La cultura è fatta a scale, Superabile, febbraio 2013

27/02/2013 - Claudio Imprudente
quadroM.jpg

I detti e il folklore popolare spesso ci azzeccano. Spesso ma non sempre. In questo periodo alcune tra le nostre più antiche massime sono state smentite, una per tutte "Morto un Papa se ne fa un altro". Sbagliato, Benedetto XVI è ancora tra noi, nell'attesa di una nuova fumata bianca... Si potrebbe dire la stessa cosa per l'altrettanto famoso detto "La vita è fatta di scale, c'è chi le scende e chi le sale". Se sfuggiamo la metafora, è evidente che chi lo ha inventato non aveva pensato a chi sta fermo. Non ci ha pensato nemmeno la Regione Emilia Romagna quando ha stanziato quarantamila euro per una campagna informativa,"Le scale, musica per la tua salute", una guerra agli ascensori, sulla prevenzione e sull'utilità delle scale come attività fisica. Non ho nessuna intenzione di fare polemica. Credo però che la gente sia ormai a conoscenza di quanto sia importante per il fisico l'attività motoria. Inoltre mi chiedo se hanno pensato realmente agli utenti degli ascensori... 

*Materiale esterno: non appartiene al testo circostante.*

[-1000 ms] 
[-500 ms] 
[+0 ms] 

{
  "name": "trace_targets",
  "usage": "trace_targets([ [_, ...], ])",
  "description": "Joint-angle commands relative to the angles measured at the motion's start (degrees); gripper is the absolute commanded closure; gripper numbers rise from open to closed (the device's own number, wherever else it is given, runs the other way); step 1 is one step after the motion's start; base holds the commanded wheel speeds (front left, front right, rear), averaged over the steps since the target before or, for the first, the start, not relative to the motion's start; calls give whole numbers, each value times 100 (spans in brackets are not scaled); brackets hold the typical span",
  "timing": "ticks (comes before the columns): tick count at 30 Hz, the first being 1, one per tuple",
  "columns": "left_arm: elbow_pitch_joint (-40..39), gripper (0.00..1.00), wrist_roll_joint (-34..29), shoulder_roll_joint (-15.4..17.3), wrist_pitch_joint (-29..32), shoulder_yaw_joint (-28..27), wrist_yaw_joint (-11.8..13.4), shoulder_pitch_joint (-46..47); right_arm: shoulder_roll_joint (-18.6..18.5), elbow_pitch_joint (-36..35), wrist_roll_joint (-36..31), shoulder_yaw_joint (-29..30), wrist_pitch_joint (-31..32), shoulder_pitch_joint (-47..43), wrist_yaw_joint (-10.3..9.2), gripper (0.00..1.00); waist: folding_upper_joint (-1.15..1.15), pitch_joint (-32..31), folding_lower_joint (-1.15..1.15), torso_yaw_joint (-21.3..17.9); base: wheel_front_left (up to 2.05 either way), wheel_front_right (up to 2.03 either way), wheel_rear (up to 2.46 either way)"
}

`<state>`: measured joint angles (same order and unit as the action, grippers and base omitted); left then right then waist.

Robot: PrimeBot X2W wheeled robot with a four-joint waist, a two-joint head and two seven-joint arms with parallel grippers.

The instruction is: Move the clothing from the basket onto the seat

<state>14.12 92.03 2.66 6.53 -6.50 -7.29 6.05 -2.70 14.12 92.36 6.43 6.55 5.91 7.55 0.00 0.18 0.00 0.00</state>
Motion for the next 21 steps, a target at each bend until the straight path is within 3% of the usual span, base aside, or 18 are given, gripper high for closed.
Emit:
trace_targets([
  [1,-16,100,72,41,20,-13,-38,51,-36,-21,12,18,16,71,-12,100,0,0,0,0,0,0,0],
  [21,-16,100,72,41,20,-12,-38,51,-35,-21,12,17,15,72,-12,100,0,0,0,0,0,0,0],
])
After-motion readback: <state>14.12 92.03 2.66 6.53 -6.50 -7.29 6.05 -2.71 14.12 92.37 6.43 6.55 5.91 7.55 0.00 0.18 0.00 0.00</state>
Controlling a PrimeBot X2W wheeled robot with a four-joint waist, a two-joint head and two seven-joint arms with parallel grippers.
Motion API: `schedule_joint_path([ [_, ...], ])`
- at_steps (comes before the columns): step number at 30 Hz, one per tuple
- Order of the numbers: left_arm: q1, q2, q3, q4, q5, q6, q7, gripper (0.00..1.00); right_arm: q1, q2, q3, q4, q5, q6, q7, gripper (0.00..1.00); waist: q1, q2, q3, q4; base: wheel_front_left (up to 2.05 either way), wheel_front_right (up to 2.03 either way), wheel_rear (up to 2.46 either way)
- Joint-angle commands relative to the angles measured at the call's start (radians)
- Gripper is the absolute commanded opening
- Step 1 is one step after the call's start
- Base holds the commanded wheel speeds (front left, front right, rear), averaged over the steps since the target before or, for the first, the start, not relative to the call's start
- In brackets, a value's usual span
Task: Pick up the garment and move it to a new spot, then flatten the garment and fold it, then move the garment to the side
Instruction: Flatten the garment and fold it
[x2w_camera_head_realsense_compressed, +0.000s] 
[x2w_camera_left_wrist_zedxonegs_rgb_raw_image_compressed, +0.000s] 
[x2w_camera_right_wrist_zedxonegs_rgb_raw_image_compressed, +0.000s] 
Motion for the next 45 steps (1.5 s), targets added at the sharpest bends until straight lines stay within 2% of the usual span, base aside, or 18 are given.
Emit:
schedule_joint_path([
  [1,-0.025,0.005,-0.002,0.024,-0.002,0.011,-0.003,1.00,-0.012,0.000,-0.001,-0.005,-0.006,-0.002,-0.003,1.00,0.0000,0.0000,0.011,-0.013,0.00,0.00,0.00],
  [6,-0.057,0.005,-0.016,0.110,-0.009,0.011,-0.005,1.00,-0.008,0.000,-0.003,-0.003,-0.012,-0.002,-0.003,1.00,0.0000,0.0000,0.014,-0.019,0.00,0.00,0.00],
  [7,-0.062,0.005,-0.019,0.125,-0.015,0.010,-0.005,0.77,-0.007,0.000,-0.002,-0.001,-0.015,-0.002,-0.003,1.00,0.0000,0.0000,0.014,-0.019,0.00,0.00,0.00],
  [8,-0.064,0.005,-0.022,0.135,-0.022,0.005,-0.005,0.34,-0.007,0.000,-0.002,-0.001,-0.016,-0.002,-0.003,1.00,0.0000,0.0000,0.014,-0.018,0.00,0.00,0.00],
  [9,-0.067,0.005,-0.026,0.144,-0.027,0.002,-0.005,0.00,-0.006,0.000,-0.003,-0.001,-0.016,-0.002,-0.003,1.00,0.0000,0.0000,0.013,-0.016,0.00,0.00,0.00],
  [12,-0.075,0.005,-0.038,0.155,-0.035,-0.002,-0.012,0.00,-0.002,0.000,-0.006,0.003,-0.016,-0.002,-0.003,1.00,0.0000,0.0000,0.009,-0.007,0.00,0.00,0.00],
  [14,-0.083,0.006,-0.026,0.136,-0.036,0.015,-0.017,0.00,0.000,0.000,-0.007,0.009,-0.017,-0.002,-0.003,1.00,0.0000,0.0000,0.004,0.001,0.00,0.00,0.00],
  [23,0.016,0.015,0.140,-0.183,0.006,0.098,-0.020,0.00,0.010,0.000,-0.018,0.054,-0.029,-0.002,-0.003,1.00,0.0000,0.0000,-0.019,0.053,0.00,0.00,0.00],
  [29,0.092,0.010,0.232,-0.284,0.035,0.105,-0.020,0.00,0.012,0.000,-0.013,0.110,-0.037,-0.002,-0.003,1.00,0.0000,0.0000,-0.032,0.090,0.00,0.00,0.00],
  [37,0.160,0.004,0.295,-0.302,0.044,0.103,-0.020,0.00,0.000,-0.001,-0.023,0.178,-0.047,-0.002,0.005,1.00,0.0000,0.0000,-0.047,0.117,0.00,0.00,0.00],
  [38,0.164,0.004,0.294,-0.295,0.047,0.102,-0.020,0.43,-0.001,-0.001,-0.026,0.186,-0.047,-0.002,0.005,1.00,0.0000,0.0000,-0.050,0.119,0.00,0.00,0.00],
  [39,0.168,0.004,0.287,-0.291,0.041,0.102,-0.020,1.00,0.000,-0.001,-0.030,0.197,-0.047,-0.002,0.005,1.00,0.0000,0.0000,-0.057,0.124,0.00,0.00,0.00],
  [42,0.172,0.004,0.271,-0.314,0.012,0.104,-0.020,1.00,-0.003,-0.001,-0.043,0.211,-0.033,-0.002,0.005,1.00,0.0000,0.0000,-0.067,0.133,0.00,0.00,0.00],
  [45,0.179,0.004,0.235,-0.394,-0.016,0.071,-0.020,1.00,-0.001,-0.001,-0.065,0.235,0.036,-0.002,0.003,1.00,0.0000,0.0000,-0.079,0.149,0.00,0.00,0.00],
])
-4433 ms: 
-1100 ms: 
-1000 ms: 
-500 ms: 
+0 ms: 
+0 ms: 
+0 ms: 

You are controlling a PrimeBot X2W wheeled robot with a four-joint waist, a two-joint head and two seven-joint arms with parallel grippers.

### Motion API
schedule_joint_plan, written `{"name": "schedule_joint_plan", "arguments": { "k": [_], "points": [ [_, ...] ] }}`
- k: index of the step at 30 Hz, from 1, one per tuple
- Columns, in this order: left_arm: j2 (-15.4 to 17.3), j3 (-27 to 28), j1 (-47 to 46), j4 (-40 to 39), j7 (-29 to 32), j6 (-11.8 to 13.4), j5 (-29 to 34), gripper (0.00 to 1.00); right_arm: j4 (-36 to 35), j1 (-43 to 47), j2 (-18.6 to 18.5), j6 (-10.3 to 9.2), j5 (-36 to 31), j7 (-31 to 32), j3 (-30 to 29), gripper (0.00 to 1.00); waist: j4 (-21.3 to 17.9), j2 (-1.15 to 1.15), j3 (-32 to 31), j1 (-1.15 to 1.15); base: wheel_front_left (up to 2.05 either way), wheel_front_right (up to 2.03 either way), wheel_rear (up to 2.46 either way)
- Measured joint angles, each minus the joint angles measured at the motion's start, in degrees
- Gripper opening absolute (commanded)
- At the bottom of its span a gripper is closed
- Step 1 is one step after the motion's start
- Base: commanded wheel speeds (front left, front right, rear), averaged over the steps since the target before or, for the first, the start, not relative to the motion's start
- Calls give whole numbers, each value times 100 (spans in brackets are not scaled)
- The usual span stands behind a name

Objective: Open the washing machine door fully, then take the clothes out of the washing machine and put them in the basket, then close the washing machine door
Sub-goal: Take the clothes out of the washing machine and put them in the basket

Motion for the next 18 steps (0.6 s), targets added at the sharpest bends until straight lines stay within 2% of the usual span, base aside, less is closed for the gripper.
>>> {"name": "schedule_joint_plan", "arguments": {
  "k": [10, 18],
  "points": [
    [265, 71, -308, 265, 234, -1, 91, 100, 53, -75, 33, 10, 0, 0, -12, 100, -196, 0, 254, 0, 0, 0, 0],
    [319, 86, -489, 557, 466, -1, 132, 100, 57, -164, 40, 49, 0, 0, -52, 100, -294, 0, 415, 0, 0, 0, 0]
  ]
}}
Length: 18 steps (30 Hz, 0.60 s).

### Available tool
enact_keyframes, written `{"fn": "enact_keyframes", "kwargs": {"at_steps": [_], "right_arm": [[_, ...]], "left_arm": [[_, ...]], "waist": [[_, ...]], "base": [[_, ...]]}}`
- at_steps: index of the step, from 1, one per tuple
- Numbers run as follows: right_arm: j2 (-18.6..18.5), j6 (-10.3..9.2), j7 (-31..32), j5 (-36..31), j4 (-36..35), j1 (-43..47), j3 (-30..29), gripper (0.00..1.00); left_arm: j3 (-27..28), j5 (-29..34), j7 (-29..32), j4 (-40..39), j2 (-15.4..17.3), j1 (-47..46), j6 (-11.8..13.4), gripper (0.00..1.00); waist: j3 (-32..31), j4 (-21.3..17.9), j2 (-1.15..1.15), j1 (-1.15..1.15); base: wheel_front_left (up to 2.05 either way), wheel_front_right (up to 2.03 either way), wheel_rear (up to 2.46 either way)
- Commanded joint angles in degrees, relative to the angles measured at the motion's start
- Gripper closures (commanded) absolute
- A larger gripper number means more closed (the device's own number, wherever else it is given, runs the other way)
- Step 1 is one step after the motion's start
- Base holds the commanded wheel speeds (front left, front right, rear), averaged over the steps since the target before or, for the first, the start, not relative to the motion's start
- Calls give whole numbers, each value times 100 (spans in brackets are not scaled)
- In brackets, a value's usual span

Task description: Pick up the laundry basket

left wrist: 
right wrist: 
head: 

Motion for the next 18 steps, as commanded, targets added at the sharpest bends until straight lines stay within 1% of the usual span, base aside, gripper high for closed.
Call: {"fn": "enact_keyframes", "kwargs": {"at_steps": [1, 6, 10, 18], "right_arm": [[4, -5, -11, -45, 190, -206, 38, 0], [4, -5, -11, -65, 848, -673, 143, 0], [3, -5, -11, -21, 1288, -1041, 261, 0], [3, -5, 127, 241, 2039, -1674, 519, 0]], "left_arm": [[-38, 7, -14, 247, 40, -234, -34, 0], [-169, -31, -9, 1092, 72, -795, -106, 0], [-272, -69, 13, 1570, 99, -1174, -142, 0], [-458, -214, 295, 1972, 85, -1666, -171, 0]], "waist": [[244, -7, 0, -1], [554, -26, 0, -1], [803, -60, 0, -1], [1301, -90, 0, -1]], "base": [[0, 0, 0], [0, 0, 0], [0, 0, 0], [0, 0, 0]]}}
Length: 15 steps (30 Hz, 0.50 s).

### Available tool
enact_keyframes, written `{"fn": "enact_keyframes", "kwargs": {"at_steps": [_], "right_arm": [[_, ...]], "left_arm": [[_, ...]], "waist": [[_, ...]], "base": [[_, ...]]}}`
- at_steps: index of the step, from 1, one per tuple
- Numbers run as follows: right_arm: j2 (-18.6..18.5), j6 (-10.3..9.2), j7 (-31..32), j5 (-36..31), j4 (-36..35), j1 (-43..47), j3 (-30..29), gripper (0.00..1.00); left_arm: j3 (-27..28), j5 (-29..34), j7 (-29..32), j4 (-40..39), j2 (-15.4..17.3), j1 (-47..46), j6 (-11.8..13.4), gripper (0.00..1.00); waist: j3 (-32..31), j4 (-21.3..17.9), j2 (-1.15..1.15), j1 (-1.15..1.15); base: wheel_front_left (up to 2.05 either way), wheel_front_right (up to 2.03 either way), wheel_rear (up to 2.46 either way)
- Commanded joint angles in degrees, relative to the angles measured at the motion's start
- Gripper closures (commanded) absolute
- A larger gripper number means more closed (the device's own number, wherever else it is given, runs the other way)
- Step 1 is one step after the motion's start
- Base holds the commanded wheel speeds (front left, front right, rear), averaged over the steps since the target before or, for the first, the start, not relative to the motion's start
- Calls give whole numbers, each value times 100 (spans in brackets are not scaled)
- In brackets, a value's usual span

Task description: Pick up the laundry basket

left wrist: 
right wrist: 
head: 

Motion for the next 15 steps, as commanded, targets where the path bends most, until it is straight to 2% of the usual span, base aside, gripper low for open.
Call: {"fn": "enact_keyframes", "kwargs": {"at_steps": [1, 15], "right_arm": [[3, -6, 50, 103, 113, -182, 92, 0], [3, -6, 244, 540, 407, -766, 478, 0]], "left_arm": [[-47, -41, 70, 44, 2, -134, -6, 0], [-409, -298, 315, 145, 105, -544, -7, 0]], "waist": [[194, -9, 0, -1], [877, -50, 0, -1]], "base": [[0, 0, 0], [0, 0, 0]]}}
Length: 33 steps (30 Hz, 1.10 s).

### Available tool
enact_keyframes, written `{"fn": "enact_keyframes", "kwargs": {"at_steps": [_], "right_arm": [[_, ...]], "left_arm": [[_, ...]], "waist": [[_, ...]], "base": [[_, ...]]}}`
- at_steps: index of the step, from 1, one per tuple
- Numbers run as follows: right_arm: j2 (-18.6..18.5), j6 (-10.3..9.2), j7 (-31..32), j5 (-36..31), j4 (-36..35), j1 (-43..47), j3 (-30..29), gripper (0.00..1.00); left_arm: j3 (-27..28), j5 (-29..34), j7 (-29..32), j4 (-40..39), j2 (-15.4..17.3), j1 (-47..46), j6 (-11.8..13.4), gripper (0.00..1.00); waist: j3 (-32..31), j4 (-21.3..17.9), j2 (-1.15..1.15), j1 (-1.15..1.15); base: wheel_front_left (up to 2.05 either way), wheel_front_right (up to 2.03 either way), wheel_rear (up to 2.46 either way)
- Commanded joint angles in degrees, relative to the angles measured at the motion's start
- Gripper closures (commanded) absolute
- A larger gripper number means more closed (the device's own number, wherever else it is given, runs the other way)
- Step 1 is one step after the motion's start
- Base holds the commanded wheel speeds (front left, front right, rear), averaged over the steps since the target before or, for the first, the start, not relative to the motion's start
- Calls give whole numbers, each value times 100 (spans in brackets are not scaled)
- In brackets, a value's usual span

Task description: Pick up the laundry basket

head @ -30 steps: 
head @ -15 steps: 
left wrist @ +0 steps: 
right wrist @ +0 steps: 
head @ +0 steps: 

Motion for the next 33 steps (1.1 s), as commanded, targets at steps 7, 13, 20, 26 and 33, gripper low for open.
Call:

Proviamo a restare sul pratico. In Italia, pur eccellenti nell'integrazione, non siamo certo un esempio per quanto riguarda l'accessibilità ai luoghi di lavoro, di culto e ai beni culturali. Fortunatamente, nel frattempo, è arrivata in questi giorni da Roma una bella notizia. Nella Chiesa di Sant'Agostino, fino ad oggi off-limits per le persone con disabilità, sta per essere installato un ascensore. Questo garantirà a tutti di visitare le bellezze della Basilica, come già possibile, del resto, al Pantheon e a San Giovanni dei Fiorentini, a modello di quella che chiamiamo "cultura accessibile".



Come già accennavo non voglio fare polemiche e suggerire come spendere i soldi pubblici, non è il mio mestiere. Però dal mio punto di vista ci sono delle priorità. Lo spelling pubblicitario della Regione Emilia Romagna è "S come Salute, C come Calorie, A come Autostima, L come Longevità, E come Efficienza". "Scale" dunque.



Aspettando la prossima campagna informativa, vi faccio ora una nuova proposta:  "A come Agibile, C come Cambiare, C come Cultura, E come Emarginazione, S come Sapere, I come Idee, B come Buone prassi, I come Imbarazzo, L come Legislazione, E come Esortazione". 



"Accessibile".



E il vostro spelling per cosa sarebbe?